Work required> The lines to retype are the one with "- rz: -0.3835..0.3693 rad" and all that follow it to the end of the entries below; copy them exactly and nothing else.

Data extract>

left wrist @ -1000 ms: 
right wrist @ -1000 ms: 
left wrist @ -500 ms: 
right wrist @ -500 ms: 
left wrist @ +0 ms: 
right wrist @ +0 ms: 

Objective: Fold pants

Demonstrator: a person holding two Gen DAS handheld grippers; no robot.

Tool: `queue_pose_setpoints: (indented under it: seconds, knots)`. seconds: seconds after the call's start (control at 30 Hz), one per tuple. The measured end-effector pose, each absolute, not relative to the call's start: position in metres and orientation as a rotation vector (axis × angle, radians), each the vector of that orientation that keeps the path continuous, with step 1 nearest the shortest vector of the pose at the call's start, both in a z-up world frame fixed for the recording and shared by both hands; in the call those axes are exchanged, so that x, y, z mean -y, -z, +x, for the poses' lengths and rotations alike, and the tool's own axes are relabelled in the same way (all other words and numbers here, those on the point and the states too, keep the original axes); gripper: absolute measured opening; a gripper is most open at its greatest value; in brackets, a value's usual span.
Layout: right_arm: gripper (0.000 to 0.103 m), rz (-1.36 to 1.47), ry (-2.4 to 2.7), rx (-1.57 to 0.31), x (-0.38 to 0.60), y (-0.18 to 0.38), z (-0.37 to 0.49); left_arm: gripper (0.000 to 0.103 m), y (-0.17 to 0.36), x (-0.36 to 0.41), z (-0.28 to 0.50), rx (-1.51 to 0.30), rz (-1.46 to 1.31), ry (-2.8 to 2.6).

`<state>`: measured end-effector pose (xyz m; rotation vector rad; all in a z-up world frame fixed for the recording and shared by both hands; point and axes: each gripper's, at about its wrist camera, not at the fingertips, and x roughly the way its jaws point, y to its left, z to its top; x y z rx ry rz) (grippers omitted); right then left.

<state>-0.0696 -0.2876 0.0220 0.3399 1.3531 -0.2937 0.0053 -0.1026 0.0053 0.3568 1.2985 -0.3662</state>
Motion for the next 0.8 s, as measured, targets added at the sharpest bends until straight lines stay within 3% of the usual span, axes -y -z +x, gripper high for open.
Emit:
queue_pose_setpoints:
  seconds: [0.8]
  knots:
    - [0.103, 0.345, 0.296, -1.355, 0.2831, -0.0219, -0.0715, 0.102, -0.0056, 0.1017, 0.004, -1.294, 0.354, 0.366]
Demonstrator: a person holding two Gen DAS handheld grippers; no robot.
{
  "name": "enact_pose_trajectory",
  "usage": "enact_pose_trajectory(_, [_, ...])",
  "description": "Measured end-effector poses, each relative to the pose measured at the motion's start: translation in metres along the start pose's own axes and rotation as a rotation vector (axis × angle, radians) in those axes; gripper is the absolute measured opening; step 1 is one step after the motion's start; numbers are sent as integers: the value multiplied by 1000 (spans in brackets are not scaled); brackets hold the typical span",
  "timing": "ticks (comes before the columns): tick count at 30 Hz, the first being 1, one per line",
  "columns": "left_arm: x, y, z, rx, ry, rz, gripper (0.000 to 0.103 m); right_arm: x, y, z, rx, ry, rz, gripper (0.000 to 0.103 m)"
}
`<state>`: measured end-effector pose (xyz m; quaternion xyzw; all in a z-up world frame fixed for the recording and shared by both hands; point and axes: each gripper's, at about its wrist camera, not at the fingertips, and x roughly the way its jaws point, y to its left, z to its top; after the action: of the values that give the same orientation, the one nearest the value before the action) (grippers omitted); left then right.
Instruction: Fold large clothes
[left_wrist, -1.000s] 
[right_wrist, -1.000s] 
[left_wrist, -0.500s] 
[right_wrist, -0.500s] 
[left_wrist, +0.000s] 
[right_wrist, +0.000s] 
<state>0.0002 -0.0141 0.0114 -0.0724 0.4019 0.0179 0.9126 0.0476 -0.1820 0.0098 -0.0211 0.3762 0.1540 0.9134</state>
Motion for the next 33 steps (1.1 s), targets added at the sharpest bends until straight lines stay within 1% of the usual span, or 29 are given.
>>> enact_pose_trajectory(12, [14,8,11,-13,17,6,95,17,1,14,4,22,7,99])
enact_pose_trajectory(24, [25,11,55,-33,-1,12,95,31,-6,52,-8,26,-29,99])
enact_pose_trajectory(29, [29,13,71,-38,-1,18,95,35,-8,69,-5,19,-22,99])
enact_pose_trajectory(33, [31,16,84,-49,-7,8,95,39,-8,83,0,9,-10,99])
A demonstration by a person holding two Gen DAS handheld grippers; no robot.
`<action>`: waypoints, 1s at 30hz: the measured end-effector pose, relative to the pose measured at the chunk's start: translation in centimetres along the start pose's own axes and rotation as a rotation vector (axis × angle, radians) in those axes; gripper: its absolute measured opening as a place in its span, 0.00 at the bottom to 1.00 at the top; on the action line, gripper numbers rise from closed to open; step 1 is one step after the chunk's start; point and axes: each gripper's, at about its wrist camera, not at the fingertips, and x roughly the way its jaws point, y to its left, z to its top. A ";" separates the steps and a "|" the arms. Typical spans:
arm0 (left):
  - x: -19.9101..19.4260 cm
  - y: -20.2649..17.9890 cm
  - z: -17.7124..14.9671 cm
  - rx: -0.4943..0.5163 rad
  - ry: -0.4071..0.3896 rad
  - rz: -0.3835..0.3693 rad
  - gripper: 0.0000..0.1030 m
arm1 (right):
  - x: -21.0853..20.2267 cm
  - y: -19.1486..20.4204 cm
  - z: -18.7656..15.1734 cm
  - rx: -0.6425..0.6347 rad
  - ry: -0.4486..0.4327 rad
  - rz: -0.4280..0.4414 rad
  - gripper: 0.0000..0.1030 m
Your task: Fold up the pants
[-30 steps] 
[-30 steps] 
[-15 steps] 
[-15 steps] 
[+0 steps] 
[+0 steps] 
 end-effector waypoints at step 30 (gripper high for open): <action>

Solved exercise>
  - rz: -0.3835..0.3693 rad
  - gripper: 0.0000..0.1030 m
arm1 (right):
  - x: -21.0853..20.2267 cm
  - y: -19.1486..20.4204 cm
  - z: -18.7656..15.1734 cm
  - rx: -0.6425..0.6347 rad
  - ry: -0.4486..0.4327 rad
  - rz: -0.4280..0.4414 rad
  - gripper: 0.0000..0.1030 m
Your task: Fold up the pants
[-30 steps] 
[-30 steps] 
[-15 steps] 
[-15 steps] 
[+0 steps] 
[+0 steps] 
 end-effector waypoints at step 30 (gripper high for open): <action>

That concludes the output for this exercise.